◆ Records from a data source
************

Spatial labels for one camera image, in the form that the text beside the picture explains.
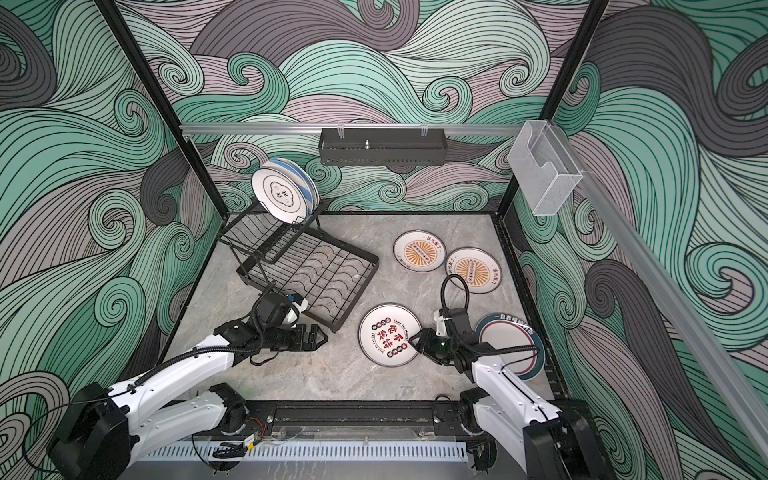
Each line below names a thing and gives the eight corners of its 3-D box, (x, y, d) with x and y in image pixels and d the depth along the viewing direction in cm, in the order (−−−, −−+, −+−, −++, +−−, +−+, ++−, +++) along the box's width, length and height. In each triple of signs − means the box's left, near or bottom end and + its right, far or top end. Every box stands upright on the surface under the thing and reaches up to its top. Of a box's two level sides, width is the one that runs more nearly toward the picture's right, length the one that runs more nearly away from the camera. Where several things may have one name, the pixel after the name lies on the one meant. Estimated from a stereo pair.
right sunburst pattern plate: (449, 294, 99) (450, 291, 97) (441, 250, 111) (442, 246, 109) (506, 294, 99) (508, 291, 97) (492, 250, 111) (494, 246, 109)
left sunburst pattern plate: (394, 272, 105) (394, 268, 103) (392, 233, 117) (393, 229, 115) (448, 272, 105) (450, 268, 103) (441, 233, 117) (442, 229, 115)
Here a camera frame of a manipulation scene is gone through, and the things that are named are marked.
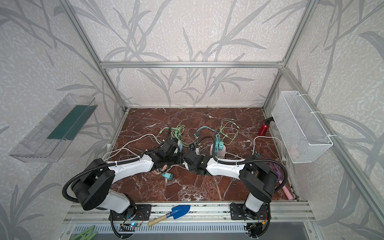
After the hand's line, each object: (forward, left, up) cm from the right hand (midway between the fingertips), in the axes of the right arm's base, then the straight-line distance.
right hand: (193, 158), depth 89 cm
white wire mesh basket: (-6, -48, +30) cm, 57 cm away
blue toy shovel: (-27, +7, -3) cm, 28 cm away
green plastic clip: (-36, +47, -2) cm, 60 cm away
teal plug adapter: (-10, +13, 0) cm, 17 cm away
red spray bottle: (+19, -47, +6) cm, 51 cm away
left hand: (+2, +4, +2) cm, 5 cm away
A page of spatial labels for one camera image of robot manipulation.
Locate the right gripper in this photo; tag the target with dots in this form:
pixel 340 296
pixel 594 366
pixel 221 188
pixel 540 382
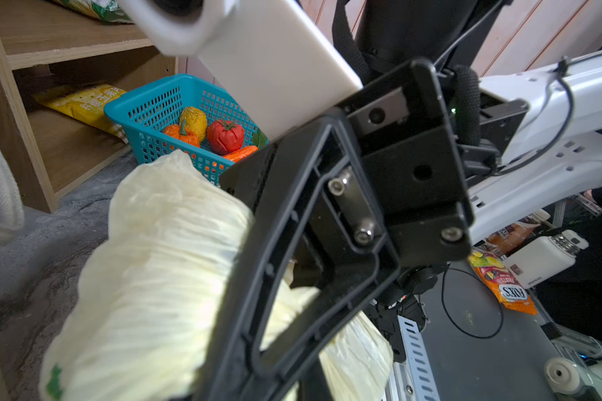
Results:
pixel 414 166

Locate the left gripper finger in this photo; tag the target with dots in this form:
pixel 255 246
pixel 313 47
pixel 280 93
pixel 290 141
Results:
pixel 289 199

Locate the yellow plastic bag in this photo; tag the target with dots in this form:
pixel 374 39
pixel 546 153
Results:
pixel 148 297

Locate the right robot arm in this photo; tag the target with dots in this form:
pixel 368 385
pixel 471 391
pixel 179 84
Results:
pixel 526 140

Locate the carrot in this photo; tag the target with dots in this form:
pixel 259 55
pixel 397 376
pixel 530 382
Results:
pixel 241 154

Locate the red tomato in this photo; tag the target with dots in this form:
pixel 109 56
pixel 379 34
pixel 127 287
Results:
pixel 225 136

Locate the orange pumpkin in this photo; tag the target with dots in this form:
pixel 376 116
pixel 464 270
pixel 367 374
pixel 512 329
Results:
pixel 183 133

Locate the orange snack packet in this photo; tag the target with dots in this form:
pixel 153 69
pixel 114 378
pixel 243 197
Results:
pixel 499 280

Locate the white bottle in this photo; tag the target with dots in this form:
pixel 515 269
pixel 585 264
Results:
pixel 545 257

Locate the yellow snack packet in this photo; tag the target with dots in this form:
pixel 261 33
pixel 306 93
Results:
pixel 85 104

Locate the green snack packet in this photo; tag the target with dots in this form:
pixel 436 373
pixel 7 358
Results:
pixel 107 11

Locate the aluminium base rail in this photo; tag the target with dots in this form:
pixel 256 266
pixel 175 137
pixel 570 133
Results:
pixel 411 379

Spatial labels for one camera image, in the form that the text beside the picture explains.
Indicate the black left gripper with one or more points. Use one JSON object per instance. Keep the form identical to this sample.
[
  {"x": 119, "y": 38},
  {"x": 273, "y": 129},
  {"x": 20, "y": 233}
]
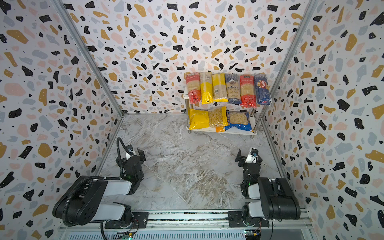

************

◆ Activity
What lines above contain the word "bottle"? Return each such line.

◆ Exercise result
red spray bottle: (+19, -47, +6) cm, 51 cm away
Locate the white bottle in this photo; tag the target with dots in this form:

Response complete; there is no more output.